Iowa State Researcher Studies Sustainability Of Bioeconomy
What if that happens again next year?
What if farmers decide against crop rotations and plant corn on the same fields, year after year? Or, what if farmers begin growing biomass crops such as switchgrass for the production of ethanol from plant fiber?
Will soil lose fertility? Will erosion increase? Will the amount of energy needed to produce biofuels go up or down? Will farm income increase or decrease?
Will the bioeconomy be sustainable?
Robert Anex, an Iowa State associate professor of agricultural and biosystems engineering and associate director of Iowa State's Office of Biorenewables Programs, is working to answer those and other questions about the transition to an agriculture that produces biomass as well as food and fiber.
One answer is that American agriculture is likely to change.

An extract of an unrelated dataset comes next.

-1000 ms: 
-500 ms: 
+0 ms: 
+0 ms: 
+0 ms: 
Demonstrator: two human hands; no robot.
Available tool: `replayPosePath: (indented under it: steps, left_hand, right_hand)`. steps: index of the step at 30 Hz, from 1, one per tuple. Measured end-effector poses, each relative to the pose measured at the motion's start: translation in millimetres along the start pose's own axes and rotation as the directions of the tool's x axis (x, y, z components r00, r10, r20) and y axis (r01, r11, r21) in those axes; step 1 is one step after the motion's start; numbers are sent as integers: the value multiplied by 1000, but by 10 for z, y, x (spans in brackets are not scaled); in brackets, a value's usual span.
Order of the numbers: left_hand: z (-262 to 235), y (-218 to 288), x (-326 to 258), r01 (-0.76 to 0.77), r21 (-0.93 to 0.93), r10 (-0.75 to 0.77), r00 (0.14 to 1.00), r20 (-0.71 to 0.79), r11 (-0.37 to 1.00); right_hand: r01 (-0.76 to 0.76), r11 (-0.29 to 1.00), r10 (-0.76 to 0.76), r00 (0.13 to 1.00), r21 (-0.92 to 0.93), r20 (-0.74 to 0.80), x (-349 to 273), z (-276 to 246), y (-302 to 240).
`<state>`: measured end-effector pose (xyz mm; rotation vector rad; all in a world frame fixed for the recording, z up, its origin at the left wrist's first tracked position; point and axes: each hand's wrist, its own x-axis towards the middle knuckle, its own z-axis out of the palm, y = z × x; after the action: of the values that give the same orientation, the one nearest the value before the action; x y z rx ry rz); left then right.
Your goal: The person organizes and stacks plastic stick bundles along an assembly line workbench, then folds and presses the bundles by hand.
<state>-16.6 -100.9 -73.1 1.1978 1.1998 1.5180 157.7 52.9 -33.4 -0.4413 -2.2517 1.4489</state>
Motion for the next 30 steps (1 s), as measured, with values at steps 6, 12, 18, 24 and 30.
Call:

"It may well be that the development of biomass-based crops production systems can have as profound an impact on agriculture and its environmental footprint as it does on energy security and the global climate," Anex and co-authors Andrew Heggenstaller and Matt Liebman of Iowa State's agronomy department and Lee Lynd and Mark Laser of Dartmouth College wrote in a recent paper. "Whether this is a positive impact or a negative impact will depend largely on how biomass feedstocks are produced and converted, and the extent to which these two activities are integrated."